*Information supplied*
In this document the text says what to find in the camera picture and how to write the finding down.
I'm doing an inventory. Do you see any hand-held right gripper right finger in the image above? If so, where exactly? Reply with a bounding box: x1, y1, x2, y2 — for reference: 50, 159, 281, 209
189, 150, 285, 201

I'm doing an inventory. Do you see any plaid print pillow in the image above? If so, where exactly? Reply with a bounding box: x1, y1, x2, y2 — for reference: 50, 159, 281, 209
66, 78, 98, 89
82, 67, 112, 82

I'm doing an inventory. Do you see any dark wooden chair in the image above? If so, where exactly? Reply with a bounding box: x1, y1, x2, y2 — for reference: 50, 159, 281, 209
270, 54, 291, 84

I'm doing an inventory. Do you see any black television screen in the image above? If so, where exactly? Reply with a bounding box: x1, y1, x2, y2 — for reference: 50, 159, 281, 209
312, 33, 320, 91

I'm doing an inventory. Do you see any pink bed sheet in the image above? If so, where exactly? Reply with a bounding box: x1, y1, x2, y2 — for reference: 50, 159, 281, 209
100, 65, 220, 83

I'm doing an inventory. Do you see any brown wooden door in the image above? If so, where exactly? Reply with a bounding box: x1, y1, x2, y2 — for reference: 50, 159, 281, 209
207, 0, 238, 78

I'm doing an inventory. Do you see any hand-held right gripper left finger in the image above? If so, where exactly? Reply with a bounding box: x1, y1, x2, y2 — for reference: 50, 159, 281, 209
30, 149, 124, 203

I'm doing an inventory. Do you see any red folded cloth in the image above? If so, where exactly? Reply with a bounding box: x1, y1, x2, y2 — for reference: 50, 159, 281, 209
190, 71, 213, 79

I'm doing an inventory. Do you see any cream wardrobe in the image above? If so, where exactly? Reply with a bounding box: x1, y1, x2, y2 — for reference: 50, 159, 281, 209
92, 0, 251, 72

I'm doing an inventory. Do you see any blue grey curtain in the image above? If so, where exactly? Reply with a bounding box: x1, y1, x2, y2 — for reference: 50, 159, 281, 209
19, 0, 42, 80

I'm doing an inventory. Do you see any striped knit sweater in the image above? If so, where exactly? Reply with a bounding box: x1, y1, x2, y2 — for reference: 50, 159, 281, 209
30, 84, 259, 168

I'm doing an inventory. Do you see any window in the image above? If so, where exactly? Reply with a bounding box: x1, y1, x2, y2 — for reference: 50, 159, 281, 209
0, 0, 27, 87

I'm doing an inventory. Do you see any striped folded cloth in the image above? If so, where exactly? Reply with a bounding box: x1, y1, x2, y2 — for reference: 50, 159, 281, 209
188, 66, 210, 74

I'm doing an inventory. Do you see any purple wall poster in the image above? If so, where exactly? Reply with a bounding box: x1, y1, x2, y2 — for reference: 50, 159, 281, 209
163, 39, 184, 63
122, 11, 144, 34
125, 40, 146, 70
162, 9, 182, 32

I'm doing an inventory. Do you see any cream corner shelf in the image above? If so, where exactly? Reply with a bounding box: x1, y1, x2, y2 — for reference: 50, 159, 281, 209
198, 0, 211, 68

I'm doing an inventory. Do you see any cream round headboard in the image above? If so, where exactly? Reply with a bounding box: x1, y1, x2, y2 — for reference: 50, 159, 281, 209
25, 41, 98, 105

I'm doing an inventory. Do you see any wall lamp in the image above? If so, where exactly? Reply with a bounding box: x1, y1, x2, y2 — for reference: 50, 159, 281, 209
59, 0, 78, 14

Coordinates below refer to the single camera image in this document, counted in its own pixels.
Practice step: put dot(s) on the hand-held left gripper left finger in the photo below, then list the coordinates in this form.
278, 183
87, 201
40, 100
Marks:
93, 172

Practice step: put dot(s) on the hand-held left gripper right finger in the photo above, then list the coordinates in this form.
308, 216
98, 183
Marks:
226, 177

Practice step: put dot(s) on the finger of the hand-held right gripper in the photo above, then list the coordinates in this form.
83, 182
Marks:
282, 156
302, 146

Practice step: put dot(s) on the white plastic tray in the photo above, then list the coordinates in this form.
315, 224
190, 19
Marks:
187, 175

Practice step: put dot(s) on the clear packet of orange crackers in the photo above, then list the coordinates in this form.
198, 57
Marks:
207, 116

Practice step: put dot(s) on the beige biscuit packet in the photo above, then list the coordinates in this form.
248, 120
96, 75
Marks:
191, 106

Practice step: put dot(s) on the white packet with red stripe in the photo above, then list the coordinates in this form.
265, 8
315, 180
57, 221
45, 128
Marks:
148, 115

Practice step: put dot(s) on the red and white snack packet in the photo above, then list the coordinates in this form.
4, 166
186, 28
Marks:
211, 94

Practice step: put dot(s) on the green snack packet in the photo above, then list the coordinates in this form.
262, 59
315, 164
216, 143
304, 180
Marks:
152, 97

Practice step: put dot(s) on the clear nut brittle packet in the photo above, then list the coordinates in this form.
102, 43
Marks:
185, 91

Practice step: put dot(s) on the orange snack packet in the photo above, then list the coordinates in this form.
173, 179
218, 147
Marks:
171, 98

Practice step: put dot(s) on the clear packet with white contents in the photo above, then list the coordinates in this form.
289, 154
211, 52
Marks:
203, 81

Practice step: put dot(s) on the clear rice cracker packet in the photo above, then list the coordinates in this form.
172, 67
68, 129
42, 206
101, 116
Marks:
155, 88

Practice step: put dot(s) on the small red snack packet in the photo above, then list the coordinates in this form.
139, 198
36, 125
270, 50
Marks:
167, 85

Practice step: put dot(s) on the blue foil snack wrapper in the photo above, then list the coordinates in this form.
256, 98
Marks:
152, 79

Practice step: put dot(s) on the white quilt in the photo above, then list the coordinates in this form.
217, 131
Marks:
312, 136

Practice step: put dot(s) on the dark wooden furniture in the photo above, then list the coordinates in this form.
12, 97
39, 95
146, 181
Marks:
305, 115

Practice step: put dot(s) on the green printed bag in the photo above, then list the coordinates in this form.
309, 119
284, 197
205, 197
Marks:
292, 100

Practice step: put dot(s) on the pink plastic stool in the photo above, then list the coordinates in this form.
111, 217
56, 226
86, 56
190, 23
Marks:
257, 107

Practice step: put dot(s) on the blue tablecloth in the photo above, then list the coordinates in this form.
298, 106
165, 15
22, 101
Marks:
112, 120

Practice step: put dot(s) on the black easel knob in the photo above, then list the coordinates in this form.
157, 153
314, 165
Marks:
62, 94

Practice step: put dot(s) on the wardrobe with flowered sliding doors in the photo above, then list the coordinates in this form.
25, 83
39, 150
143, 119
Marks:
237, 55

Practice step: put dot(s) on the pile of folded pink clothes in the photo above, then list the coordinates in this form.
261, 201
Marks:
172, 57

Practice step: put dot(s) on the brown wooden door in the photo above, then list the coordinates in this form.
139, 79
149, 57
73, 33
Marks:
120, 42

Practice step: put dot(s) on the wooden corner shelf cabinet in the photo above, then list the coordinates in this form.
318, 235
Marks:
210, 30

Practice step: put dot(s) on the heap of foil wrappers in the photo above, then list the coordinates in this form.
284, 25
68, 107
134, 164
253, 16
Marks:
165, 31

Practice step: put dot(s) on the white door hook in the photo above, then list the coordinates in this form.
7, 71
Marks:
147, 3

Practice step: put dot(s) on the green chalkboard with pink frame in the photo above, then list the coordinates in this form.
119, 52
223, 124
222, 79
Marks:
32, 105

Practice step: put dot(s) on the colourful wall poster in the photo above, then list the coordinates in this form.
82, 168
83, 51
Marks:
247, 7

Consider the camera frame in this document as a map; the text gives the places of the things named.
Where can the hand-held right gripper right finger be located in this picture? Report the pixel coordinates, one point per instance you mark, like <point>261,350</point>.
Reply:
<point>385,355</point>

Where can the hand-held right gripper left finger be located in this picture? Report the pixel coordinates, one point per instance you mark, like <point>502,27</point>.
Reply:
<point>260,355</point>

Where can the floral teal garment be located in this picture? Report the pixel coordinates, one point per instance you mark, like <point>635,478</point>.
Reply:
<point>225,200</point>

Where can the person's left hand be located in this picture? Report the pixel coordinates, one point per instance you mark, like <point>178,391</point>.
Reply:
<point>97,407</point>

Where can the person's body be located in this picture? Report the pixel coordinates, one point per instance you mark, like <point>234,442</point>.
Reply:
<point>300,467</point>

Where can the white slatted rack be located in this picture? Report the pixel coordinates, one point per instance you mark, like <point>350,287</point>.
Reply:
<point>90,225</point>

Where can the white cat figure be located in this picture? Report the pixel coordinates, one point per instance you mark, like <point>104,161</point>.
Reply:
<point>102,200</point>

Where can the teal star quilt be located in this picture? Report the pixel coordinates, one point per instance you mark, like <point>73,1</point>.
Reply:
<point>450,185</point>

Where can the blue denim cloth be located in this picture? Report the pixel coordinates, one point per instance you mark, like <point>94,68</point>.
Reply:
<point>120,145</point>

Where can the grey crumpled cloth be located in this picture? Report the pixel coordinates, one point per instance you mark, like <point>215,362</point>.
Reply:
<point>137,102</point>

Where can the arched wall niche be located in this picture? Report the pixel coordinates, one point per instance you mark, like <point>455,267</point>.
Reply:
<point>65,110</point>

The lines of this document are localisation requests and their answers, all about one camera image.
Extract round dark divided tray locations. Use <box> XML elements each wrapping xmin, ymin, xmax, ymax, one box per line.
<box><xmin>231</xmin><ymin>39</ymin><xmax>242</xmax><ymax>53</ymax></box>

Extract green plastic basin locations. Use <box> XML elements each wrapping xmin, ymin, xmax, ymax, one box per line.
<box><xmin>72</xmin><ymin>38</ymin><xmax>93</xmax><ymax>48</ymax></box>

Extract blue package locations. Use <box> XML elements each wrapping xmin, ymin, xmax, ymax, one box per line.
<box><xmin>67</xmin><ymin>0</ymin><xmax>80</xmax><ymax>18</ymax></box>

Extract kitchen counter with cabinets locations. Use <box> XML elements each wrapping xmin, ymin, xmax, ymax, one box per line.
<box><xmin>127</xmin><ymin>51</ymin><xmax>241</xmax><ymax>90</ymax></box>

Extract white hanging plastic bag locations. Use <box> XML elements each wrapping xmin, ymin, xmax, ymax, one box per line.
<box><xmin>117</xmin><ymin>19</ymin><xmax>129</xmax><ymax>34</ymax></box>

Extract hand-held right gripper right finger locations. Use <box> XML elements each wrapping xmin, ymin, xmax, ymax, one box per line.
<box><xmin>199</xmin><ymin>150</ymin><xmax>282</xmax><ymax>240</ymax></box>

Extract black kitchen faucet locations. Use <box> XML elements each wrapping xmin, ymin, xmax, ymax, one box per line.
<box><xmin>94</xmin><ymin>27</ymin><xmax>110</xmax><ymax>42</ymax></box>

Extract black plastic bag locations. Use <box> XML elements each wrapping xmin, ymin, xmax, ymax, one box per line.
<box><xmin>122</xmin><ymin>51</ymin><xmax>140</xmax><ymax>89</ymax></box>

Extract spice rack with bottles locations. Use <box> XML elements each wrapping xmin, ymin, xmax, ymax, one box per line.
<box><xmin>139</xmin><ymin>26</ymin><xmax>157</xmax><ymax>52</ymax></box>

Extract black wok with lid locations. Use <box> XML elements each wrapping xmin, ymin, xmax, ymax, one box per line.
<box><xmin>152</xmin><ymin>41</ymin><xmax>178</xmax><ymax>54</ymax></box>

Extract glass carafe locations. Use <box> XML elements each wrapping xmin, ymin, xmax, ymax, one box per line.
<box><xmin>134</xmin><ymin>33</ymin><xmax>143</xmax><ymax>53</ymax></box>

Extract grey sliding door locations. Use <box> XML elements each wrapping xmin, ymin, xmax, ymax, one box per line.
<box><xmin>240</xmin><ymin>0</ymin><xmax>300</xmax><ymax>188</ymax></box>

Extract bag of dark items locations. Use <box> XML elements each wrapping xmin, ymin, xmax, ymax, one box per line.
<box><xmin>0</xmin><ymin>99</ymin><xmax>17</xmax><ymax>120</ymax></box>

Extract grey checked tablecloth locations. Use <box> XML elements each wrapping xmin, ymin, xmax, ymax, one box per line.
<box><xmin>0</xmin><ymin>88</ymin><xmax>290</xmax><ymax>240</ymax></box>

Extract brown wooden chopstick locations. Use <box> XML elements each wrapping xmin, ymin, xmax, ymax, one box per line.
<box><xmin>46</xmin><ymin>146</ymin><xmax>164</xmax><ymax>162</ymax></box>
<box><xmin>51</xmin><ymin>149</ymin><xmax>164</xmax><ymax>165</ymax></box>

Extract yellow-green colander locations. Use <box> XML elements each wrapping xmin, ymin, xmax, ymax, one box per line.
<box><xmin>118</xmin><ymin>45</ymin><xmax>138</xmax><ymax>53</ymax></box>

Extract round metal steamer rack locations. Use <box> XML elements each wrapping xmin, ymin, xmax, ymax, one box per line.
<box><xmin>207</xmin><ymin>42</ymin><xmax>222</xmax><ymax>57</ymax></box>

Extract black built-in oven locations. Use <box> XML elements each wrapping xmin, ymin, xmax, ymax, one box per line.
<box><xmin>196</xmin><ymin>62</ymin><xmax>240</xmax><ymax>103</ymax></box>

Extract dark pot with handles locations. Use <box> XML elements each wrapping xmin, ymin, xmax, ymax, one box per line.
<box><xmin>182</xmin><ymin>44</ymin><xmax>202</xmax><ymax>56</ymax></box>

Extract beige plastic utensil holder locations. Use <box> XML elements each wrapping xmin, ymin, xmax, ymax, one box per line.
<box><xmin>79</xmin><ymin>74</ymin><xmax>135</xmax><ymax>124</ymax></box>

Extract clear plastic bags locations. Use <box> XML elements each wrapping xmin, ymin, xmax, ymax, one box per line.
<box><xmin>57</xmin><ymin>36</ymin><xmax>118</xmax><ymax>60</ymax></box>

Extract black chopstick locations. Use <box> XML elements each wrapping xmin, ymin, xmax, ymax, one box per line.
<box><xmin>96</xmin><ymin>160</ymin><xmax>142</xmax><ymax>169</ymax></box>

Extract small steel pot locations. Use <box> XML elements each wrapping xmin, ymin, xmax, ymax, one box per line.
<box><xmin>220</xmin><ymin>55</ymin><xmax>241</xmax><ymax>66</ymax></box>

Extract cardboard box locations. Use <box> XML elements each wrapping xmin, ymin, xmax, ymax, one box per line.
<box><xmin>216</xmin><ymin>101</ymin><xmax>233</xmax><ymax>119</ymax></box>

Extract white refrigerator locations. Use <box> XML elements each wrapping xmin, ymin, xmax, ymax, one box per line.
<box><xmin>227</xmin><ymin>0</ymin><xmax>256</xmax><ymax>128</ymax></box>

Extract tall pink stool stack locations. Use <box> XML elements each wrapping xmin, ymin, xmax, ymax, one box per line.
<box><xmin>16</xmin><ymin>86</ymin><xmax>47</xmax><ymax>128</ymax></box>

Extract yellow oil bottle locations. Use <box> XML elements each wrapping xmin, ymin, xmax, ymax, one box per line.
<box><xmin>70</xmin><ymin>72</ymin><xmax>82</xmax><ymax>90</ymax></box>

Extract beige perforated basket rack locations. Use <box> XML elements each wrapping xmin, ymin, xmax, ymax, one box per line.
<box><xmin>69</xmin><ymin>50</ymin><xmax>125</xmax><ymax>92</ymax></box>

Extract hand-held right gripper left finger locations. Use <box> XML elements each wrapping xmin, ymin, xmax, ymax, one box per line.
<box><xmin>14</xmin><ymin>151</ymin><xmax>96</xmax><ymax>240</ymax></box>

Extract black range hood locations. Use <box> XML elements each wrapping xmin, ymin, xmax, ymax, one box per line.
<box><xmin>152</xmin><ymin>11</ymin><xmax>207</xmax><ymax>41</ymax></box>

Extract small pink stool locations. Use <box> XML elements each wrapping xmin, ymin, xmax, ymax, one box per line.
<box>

*Task goal*
Filter the records above down to the lines containing "sliding".

*Answer for the task*
Practice step: put dot(s) on the wardrobe with flowered sliding doors in the photo above, then list the coordinates in this form.
Extract grey sliding door locations. Use <box> XML elements each wrapping xmin, ymin, xmax, ymax, one box per line.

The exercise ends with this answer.